All I Desire is an adaptation of the novel Stopover by Carol Ryrie Brink. Stanwyck plays Naomi Murdoch, a woman at the start of the 20th century who has left her family and ‘run away’ to become an actress. Now she is stuck in a touring vaudeville troupe but her family believe that she has become a big star, touring Europe. She has kept up the charade. When her younger daughter Lily writes to her with the news that she is to appear as the lead in her school graduation play, Naomi decides to risk going home to meet the family again.

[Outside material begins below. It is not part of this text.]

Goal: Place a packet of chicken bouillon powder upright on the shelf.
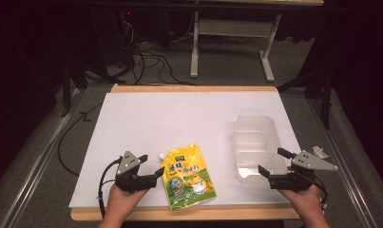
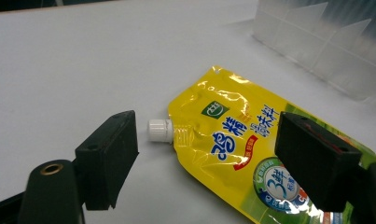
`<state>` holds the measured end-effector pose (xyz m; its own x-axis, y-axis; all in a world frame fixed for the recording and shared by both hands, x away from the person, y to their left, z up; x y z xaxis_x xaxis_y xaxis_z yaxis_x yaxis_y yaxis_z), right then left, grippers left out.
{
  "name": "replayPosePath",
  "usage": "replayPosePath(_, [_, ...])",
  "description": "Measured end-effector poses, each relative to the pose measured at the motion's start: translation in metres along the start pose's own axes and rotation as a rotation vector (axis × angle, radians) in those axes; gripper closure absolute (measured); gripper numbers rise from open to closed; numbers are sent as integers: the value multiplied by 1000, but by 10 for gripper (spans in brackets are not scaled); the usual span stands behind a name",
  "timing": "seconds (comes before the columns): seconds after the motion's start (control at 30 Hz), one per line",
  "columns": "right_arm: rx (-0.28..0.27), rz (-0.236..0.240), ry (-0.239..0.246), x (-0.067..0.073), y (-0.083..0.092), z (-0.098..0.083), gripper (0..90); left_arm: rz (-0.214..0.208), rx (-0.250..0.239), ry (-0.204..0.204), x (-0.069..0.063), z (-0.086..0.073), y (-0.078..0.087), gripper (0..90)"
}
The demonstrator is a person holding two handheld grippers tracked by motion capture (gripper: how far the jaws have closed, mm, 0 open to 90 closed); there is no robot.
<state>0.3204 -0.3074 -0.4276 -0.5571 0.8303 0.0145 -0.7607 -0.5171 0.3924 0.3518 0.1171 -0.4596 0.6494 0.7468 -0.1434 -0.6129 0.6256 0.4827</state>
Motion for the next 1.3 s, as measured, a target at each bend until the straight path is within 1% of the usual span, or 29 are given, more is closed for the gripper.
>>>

Brink was a writer of what we might now think of as Young Adult novels and the narrative of Stopover suggests a focus on the mother-daughter relationship. In Sirk’s hands this becomes a family melodrama, but one hampered by the ‘happy ending’ imposed by producer Ross Hunter as per Universal’s policy. Sirk was disappointed that the title was changed since he thought Stopover signalled a different kind of story. In his conversations with Jon Halliday (Sirk on Sirk, faber & faber 1997) he says that Stanwyck’s character is in some ways a “‘pre-study’ of the ‘actress’ in Imitation of Life“. Stanwyck (admired by Sirk and many of Hollywood’s other leading directors) “had the unsentimental sadness of a broken life about her”.

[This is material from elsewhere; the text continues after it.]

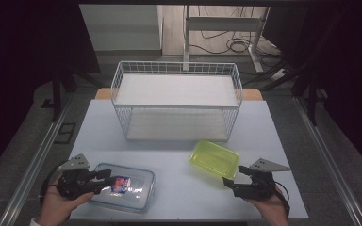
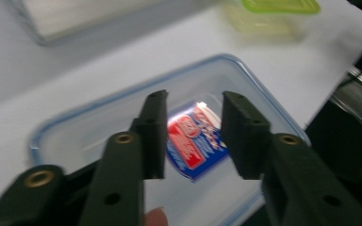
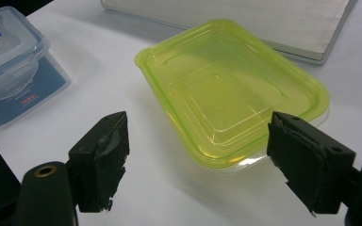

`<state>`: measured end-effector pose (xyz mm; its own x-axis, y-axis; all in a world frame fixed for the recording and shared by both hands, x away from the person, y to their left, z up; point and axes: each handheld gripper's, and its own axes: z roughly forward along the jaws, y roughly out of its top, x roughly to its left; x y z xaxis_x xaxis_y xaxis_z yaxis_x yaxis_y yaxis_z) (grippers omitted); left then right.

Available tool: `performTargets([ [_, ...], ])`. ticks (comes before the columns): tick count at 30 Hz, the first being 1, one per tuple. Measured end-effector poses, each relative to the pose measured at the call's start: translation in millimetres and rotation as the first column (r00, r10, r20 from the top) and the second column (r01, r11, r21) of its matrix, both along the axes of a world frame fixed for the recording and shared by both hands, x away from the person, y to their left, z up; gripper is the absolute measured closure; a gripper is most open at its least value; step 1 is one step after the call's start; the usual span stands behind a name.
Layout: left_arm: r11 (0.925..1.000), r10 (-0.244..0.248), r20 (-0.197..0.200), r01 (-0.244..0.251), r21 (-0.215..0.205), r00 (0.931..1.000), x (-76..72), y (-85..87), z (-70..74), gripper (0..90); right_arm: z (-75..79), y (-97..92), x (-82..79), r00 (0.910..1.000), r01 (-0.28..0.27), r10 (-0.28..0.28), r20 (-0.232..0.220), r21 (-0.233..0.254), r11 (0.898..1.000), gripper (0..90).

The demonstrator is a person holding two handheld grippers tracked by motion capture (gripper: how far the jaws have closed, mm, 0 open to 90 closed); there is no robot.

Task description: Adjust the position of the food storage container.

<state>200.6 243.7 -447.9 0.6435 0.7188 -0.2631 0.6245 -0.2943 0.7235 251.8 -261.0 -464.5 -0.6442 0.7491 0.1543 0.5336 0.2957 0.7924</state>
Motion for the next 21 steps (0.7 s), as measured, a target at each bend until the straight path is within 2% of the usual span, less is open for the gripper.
performTargets([
  [4, 0.9961, -0.086, -0.035, 0.087, 0.017, 0.9957, -5.4, -11.5, -4.8, 82.2, 0.2, 0.4, -0.3, 1.0000, 0.000, 0.000, 0.001, 0.000, 1.000, 21.7],
  [7, 0.9894, -0.143, -0.046, 0.144, 0.021, 0.9887, -10.7, -20.5, -7.4, 87.8, -0.3, 1.0, -0.1, 1.0000, -0.001, 0.001, 0.000, -0.002, 1.000, 21.8],
  [8, 0.9850, -0.169, -0.049, 0.170, 0.026, 0.9844, -13.0, -23.9, -7.3, 89.1, -0.5, 1.4, -0.2, 1.0000, -0.001, 0.001, -0.003, -0.002, 1.000, 21.8],
  [9, 0.9850, -0.169, -0.049, 0.170, 0.026, 0.9844, -13.0, -23.9, -7.3, 89.6, -0.8, 1.9, -0.3, 1.0000, -0.002, 0.002, -0.003, -0.003, 1.000, 21.8],
  [12, 0.9679, -0.246, -0.050, 0.248, 0.039, 0.9679, -19.9, -35.5, -6.8, 89.8, -0.8, 2.8, -0.4, 1.0000, -0.004, 0.004, -0.003, -0.005, 1.000, 21.8],
  [13, 0.9679, -0.246, -0.050, 0.248, 0.039, 0.9679, -19.9, -35.5, -6.8, 89.9, -0.8, 2.8, -0.4, 1.0000, -0.004, 0.004, -0.003, -0.005, 1.000, 21.8],
  [14, 0.9559, -0.287, -0.055, 0.290, 0.047, 0.9563, -22.5, -41.3, -8.4, 89.9, -0.8, 3.2, -0.5, 1.0000, -0.004, 0.004, -0.003, -0.006, 1.000, 21.8],
  [15, 0.9503, -0.303, -0.063, 0.306, 0.056, 0.9510, -23.4, -44.4, -10.1, 89.9, -0.8, 3.3, -0.6, 1.0000, -0.004, 0.004, -0.003, -0.007, 1.000, 21.8],
  [16, 0.9485, -0.308, -0.070, 0.312, 0.056, 0.9489, -24.4, -47.3, -11.8, 90.0, -0.7, 3.3, -0.7, 1.0000, -0.003, 0.003, -0.004, -0.007, 1.000, 21.8],
  [21, 0.9176, -0.372, -0.115, 0.384, 0.104, 0.9210, -26.3, -59.5, -21.8, 90.0, -0.7, 3.1, -0.8, 1.0000, -0.003, 0.003, -0.003, -0.009, 1.000, 21.8],
])
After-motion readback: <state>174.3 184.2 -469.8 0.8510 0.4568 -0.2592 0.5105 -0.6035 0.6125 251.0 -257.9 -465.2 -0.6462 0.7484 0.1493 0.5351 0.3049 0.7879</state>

Naomi arrives back in the small town of Riverdale, Wisconsin and finds a complacent middle-class family. Her husband Henry (Richard Carlson) is the high school principal and her three children seem to live separate lives. The youngest, Ted, still has the innocence of youth and loves his mother unconditionally, the eldest, Joyce, blames her mother for her father’s unhappiness and treats her coldly and Lily is all ego.
Sirk is highly skilled in the way he manages his resources and marshals Universal’s crew to produce something always worth watching. The film is full of moments when the possibilities of the full-blown melodramas towards which he is heading can be glimpsed. The plot includes the darker side of Naomi’s sudden departure ten years earlier in the shape of the local gunshop owner played by Lyle Bettger whose re-appearance certainly disturbs the Stanwyck character. Sirk’s mise en scène and the camerawork by Carl Guthrie are heavily imbued with film noir flourishes which spread through the family scenes as well as those referring back to Naomi’s past. Sirk’s comment to Halliday was ” . . . a woman comes back with all her dreams, with her love – and she finds nothing but this rotten, decrepit, middle-class family”. I’m not sure these strong words are merited for the family we see in the film, but the mise en scène and camerawork do suggest what Sirk was thinking. If he’d got his own way Stopover might have become a great film. As it is we can just enjoy the craftmanship of Sirk and Stanwyck and look forward to There’s Always Tomorrow a few years later.